Word of the possible discovery spread when producer and Love Object director Robert Parigi posted the following on his Facebook page:
“I’m noticing chatter that a 7-reel print of long-lost Tod Browning/Lon Chaney film LONDON AFTER MIDNIGHT has been discovered in Spain! I had long heard rumors of a print in Cuba. Is this perhaps that print, now sent to Spain? 20 years ago, I heard rumors of a print in the U.S., and contacted the supposed owner offering to transfer it to (then state-of-the-art) D1, but when it came time to produce the print he backed out.”
It seemed a little unlikely, it must be said, that such a film could have stayed hidden for so long, not to mention the fact that rumours of a newly-discovered print have risen numerous times before. Such things do happen however; an almost-complete original cut of Fritz Lang’s Metropolis was unearthed in Buenos Aires in 2008, and the thought-lost hand-painted colour version of Georges Méliès’ A Trip to the Moon was found in Barcelona in 1993 and restored in 2011.

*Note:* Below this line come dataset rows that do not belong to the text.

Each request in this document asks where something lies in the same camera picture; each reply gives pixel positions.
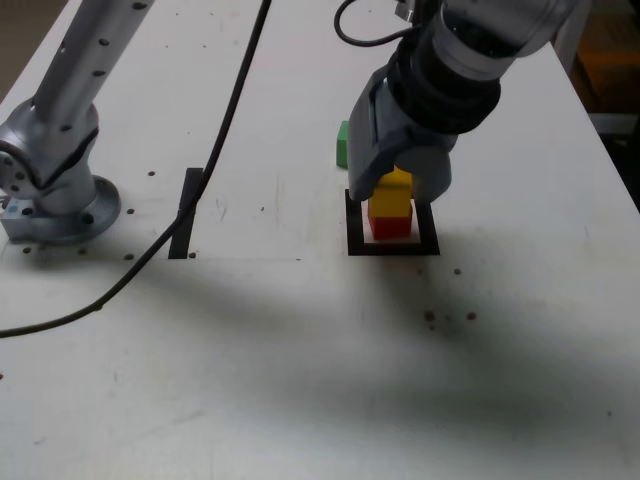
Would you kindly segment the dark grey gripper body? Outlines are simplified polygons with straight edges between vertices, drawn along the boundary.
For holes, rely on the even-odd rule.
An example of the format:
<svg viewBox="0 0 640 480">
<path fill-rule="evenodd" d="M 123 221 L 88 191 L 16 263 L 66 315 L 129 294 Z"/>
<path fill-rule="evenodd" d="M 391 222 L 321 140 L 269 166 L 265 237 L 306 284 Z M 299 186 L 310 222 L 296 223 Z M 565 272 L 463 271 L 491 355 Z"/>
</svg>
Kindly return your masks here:
<svg viewBox="0 0 640 480">
<path fill-rule="evenodd" d="M 426 140 L 429 145 L 442 144 L 447 151 L 451 151 L 458 140 L 455 134 L 436 132 L 411 119 L 394 99 L 389 82 L 383 81 L 379 88 L 379 134 L 384 137 L 396 131 L 405 133 L 415 141 Z"/>
</svg>

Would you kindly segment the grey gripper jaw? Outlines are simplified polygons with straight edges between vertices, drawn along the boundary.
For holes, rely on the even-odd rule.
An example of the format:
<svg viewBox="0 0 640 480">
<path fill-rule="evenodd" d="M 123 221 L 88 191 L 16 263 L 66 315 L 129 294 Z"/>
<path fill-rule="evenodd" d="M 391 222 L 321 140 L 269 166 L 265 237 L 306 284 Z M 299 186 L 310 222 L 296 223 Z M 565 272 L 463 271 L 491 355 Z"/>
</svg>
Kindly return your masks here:
<svg viewBox="0 0 640 480">
<path fill-rule="evenodd" d="M 374 74 L 349 118 L 348 179 L 350 198 L 368 200 L 380 179 L 396 167 L 410 171 L 415 163 L 416 123 L 400 108 L 387 77 Z"/>
<path fill-rule="evenodd" d="M 413 197 L 418 202 L 434 202 L 451 184 L 448 151 L 441 146 L 413 146 L 395 159 L 395 165 L 412 175 Z"/>
</svg>

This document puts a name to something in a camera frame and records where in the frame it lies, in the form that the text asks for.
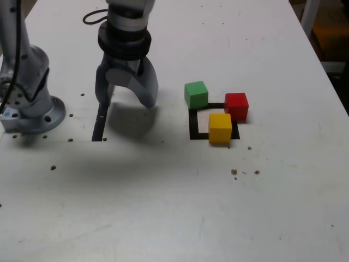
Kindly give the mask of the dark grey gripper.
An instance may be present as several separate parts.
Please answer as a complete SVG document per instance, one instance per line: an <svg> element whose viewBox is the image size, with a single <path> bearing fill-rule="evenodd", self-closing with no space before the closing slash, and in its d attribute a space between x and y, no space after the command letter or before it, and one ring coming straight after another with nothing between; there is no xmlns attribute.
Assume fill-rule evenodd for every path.
<svg viewBox="0 0 349 262"><path fill-rule="evenodd" d="M149 59L125 61L104 53L95 81L95 95L102 108L110 106L115 86L131 90L146 108L156 104L159 85Z"/></svg>

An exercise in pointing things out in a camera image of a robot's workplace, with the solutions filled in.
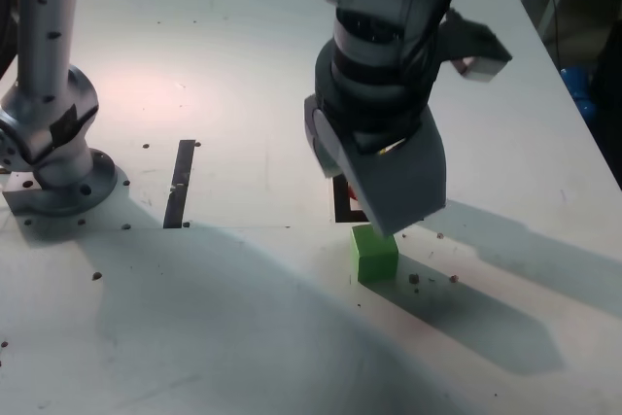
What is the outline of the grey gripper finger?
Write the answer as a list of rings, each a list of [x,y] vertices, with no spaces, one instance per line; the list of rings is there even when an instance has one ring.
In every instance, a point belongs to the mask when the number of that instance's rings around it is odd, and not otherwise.
[[[446,157],[430,109],[422,113],[414,135],[383,154],[360,154],[330,124],[319,132],[379,234],[393,235],[445,206]]]
[[[304,100],[304,127],[307,142],[317,159],[324,176],[332,179],[343,174],[328,149],[320,138],[320,128],[329,128],[329,122],[318,105],[316,96],[308,96]]]

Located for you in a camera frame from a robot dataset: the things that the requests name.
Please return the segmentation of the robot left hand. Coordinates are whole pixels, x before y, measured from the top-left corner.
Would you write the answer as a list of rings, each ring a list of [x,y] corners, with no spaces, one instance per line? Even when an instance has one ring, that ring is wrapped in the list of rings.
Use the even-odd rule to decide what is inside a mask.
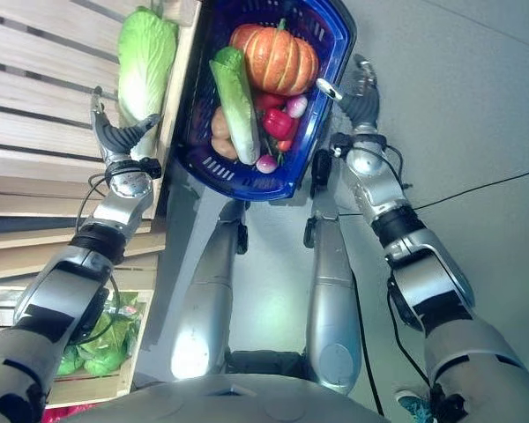
[[[124,128],[113,126],[101,102],[102,88],[94,87],[90,103],[93,134],[99,144],[101,157],[106,165],[131,160],[130,152],[141,138],[160,122],[160,115],[152,114],[135,125]]]

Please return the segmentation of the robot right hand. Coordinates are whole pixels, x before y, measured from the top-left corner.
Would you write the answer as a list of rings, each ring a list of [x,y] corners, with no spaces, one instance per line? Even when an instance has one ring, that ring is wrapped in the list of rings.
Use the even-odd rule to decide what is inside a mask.
[[[356,93],[343,93],[324,78],[318,78],[316,86],[321,93],[339,106],[355,130],[371,128],[377,131],[380,96],[376,72],[370,60],[360,54],[354,55],[354,63],[355,76],[358,78]]]

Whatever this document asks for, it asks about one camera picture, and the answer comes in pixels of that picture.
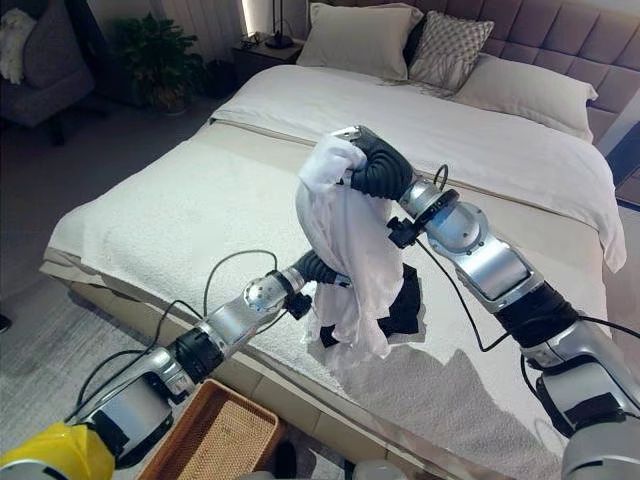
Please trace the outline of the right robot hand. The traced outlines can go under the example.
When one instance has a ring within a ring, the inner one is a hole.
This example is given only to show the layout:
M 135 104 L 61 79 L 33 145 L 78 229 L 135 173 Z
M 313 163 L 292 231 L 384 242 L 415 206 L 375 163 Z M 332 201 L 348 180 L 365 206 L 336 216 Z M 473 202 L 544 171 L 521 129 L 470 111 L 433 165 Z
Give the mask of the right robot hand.
M 336 185 L 348 186 L 374 198 L 399 202 L 411 187 L 414 170 L 410 163 L 389 143 L 364 125 L 331 132 L 365 154 L 365 164 L 350 170 Z

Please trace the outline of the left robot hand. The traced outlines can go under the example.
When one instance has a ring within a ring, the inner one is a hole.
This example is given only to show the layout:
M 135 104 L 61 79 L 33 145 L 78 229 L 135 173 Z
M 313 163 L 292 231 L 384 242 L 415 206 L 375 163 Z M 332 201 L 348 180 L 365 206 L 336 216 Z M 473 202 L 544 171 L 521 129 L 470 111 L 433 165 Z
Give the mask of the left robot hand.
M 342 288 L 351 288 L 351 279 L 336 272 L 313 251 L 309 250 L 294 265 L 306 282 L 336 285 Z

Alas however, this is not one of those times. Just hours after the story broke, Parigi updated his post with:
“This just in, via pm from [actor] Micah Carey: “No print of ‘London After Midnight’ has been found. We did find some frames from the film that may have been cut out of a vintage trailer!”
A few frames… the seeds from which a rumour grows!
“Sorry this turned out to be another false alarm. My inner monster-kid was too eager to wait for confirmation before posting.”
Carey gave more info, saying: “A film archive in The Canary Islands received what look to be nitrate frames from London After Midnight around 1995. They got these from a private collector.
In 2012, the archive opened a Flickr account and posted this image among others it was posted for about five years and nobody seemed to notice it until last month.
Then this image was posted shortly thereafter… These were both posted on the Facebook page Universal Monsters & More. I’ve contacted them and they have said they have more stills and that they will share them with us.
The school of thought seems to be that these were cut out of trailers for London After Midnight by a projectionist in the Canary Islands. But nobody is sure.”
Below are the frames to which Carey refers. London After Midnight remains lost, and only the most optimistic among us would hold out hope of that changing anytime soon.